The StarVLA framework uses a client-server architecture to separate the evaluation/deployment environment (client) from the policy server (model inference).

  • Policy Server: Loads the model, receives observations, and outputs normalized actions.
  • Client: Interfaces with the simulator or real robot, and post-processes model outputs:
    • Unnormalize: Converts the model’s [-1, 1] normalized actions back to physical quantities (e.g., joint angles).
    • Delta-to-Absolute: If the model outputs incremental actions relative to the current position, adds them to the current state to get absolute target positions.
    • Action Ensemble: The model may predict multiple future steps at once; overlapping predictions from consecutive calls are weighted-averaged for smoother execution.

Policy Server Architecture

ComponentDescription
Sim / Real ControllerExternal to StarVLA: Contains the core loop of the evaluation environment or robot controller, handling observation collection (get_obs()) and action execution (apply_action()).
PolicyClient.py & WebSocket & PolicyServerStandard Communication Flow: Client-side wrapper responsible for data transmission (tunneling) and interfacing the environment with the server.
Framework.pyModel Infer Core: Contains the user-defined model inference function (Framework.predict_action), which is the main logic for generating actions.

Minimal pseudo-code example (evaluation-side client):

# Import path: from deployment.policy_client.policy_client import WebsocketClientPolicy
import WebsocketClientPolicy
client = WebsocketClientPolicy(
host="127.0.0.1",
port=10092
)
while True:
images = capture_multiview() # returns List[np.ndarray]
lang = get_instruction() # may come from task scripts
example = {
"image": images,
"lang": lang,
}
result = client.predict_action(example) # --> forwarded to framework.predict_action
action = result["normalized_actions"][0] # take the first item in the batch
apply_action(action)

For the Model Server, simply launch it with:

#!/bin/bash
export PYTHONPATH=$(pwd):${PYTHONPATH}
# Point to your StarVLA conda Python
# $(which python) automatically picks up the Python from your currently activated conda env
# Make sure you've run `conda activate starVLA` before executing this script
export star_vla_python=$(which python)
your_ckpt=results/Checkpoints/xxx.pt # Replace with your checkpoint path
gpu_id=0
port=5694
# export DEBUG=true
CUDA_VISIBLE_DEVICES=$gpu_id ${star_vla_python} deployment/model_server/server_policy.py \
--ckpt_path ${your_ckpt} \
--port ${port} \
--use_bf16
  • Ensure every field in example is JSON-serializable or convertible (lists, floats, ints, strings); convert custom objects explicitly.
  • Images must be sent as np.ndarray. Perform PIL.Image -> np.ndarray before transmission and convert back on the server using to_pil_preserve (from starVLA.model.utils import to_pil_preserve) if required.
  • Keep auxiliary metadata (episode IDs, timestamps, etc.) in dedicated keys so the framework can forward or log them without collisions.

Policy Interface

The *2model_interface.py interface is designed to wrap and abstract any variations originating from the simulation or real-world environment. It also supports user-defined controllers, such as converting delta actions to absolute joint positions. You can refer to the implementations for different benchmarks in examples to build your own deployment.

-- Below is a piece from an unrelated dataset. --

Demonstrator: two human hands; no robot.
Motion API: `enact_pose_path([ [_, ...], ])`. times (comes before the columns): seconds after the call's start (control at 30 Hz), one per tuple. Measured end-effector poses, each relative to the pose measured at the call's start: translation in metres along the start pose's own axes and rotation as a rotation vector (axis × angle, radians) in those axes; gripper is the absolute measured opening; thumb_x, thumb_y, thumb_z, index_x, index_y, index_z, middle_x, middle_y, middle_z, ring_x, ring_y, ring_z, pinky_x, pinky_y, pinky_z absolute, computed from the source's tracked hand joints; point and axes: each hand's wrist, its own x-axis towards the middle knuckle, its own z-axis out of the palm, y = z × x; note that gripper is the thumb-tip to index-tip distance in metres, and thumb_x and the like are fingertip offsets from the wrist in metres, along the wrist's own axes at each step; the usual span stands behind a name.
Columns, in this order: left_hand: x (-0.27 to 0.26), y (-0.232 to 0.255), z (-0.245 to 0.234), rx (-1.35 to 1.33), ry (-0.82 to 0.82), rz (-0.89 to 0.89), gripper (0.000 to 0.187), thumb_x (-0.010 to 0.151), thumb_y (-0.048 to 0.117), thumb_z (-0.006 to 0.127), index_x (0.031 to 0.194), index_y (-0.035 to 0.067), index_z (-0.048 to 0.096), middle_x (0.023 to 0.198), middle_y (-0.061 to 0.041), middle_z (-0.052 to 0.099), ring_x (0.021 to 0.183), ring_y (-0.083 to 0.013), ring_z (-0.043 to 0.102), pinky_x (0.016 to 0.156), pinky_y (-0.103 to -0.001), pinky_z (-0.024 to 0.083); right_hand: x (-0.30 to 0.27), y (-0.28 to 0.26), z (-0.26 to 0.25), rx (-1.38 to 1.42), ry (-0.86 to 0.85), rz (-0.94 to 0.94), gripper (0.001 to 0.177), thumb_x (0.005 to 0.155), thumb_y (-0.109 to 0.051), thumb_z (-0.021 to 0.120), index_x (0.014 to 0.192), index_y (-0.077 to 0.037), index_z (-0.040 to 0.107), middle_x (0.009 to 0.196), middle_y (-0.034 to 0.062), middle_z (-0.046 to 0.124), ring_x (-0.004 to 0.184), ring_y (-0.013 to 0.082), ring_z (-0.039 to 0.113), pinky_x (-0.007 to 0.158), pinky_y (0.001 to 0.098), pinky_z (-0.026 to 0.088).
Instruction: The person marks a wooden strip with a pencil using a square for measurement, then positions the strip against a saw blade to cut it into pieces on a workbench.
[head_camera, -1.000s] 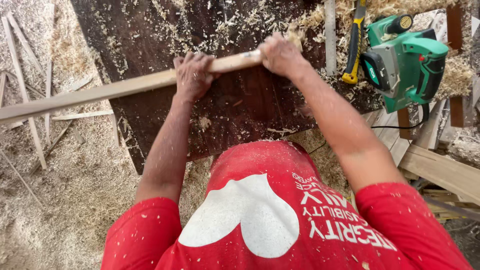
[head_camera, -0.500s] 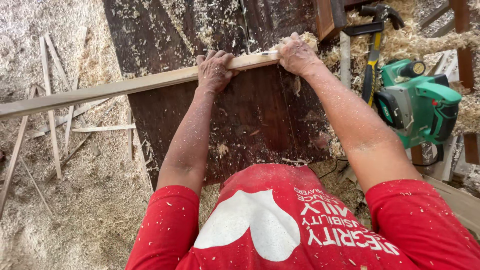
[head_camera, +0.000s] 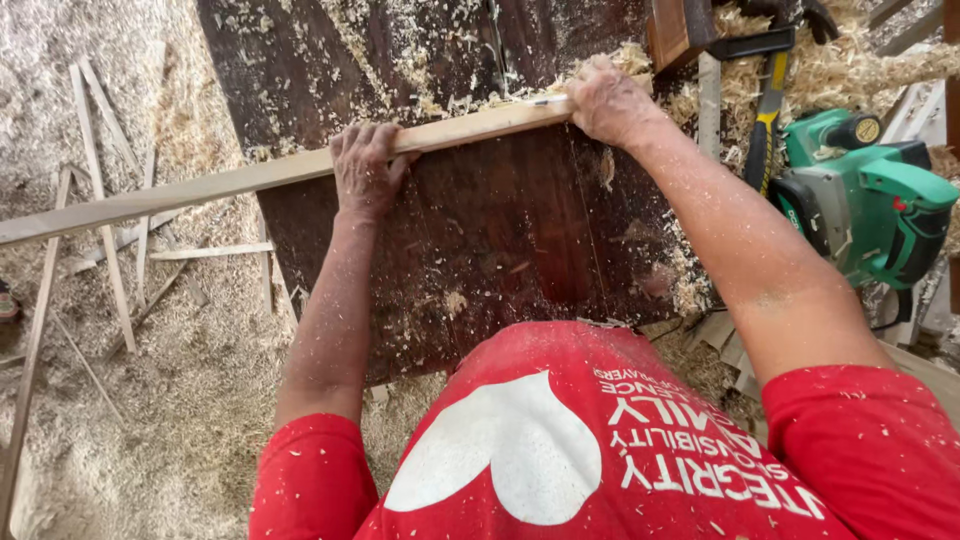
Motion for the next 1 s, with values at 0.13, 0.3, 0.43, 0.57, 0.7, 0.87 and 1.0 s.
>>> enact_pose_path([
  [0.13, -0.003, 0.013, -0.017, -0.034, -0.056, -0.008, 0.046, 0.093, 0.052, 0.082, 0.121, 0.018, 0.067, 0.113, -0.001, 0.07, 0.111, -0.0216, 0.059, 0.099, -0.04, 0.04, -0.016, -0.01, -0.002, 0.015, 0.068, 0.029, 0.023, 0.097, -0.02, 0.069, 0.113, -0.005, 0.072, 0.101, 0.0115, 0.071, 0.097, 0.0231, 0.06, 0.093, 0.0363, 0.051],
  [0.3, 0.009, 0.027, -0.02, -0.075, -0.042, 0.073, 0.061, 0.08, 0.051, 0.084, 0.127, 0.017, 0.067, 0.114, -0.004, 0.07, 0.104, -0.0234, 0.059, 0.095, -0.043, 0.037, -0.012, -0.014, -0.001, 0.043, -0.002, 0.063, 0.017, 0.101, -0.017, 0.066, 0.11, -0.004, 0.072, 0.102, 0.0121, 0.071, 0.099, 0.0236, 0.061, 0.097, 0.0373, 0.048],
  [0.43, 0.006, 0.044, -0.01, -0.057, 0.073, 0.063, 0.053, 0.086, 0.046, 0.082, 0.13, 0.021, 0.067, 0.117, 0.0, 0.071, 0.109, -0.0216, 0.06, 0.102, -0.042, 0.037, -0.007, -0.016, 0.008, -0.027, -0.021, 0.061, 0.012, 0.102, -0.01, 0.063, 0.108, -0.005, 0.071, 0.105, 0.0114, 0.069, 0.101, 0.0232, 0.06, 0.102, 0.0374, 0.047],
  [0.57, 0.005, 0.048, -0.009, -0.039, 0.038, 0.038, 0.04, 0.098, 0.047, 0.079, 0.127, 0.023, 0.067, 0.117, 0.002, 0.07, 0.111, -0.0219, 0.06, 0.103, -0.043, 0.037, -0.02, -0.041, -0.006, -0.013, 0.487, 0.098, 0.03, 0.082, -0.022, 0.072, 0.106, -0.006, 0.071, 0.107, 0.0156, 0.065, 0.109, 0.0342, 0.059, 0.103, 0.0471, 0.046],
  [0.7, 0.005, 0.049, -0.007, 0.02, 0.102, 0.083, 0.041, 0.095, 0.048, 0.078, 0.125, 0.023, 0.069, 0.114, 0.002, 0.07, 0.108, -0.0219, 0.06, 0.101, -0.042, 0.036, -0.073, -0.116, -0.038, 0.607, 0.696, 0.368, 0.033, 0.093, -0.004, 0.07, 0.124, 0.005, 0.071, 0.113, 0.0174, 0.058, 0.104, 0.0268, 0.058, 0.09, 0.0397, 0.057],
  [0.87, 0.003, 0.042, -0.003, -0.012, 0.097, 0.09, 0.041, 0.096, 0.048, 0.077, 0.125, 0.021, 0.069, 0.114, 0.001, 0.07, 0.105, -0.0213, 0.059, 0.1, -0.042, 0.036, -0.173, -0.123, -0.11, 1.118, 0.929, 0.665, 0.022, 0.097, -0.005, 0.068, 0.118, 0.0, 0.074, 0.119, 0.0133, 0.063, 0.082, 0.0156, 0.064, 0.055, 0.0208, 0.058],
  [1.0, 0.002, 0.043, -0.002, 0.001, 0.113, 0.101, 0.038, 0.101, 0.049, 0.078, 0.125, 0.022, 0.069, 0.114, 0.002, 0.07, 0.107, -0.0221, 0.059, 0.101, -0.041, 0.036, -0.263, -0.057, -0.174, 0.823, 1.207, 0.683, 0.007, 0.114, -0.005, 0.076, 0.11, -0.003, 0.071, 0.098, 0.0103, 0.073, 0.084, 0.0156, 0.07, 0.078, 0.03, 0.066],
])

Q: Why do examples contain files such as model2{bench}_client.py?

A: They encapsulate benchmark-specific alignment, e.g., action ensembling, converting delta actions to absolute actions, or bridging simulator quirks, so the model server can stay generic.

Q: Why does the model expect PIL images while the transport uses ndarray?

A: WebSocket payloads do not serialize PIL objects directly. Convert to np.ndarray on the client side and restore to PIL inside the framework if the model requires it.

Feedback on environment-specific needs is welcome via issues.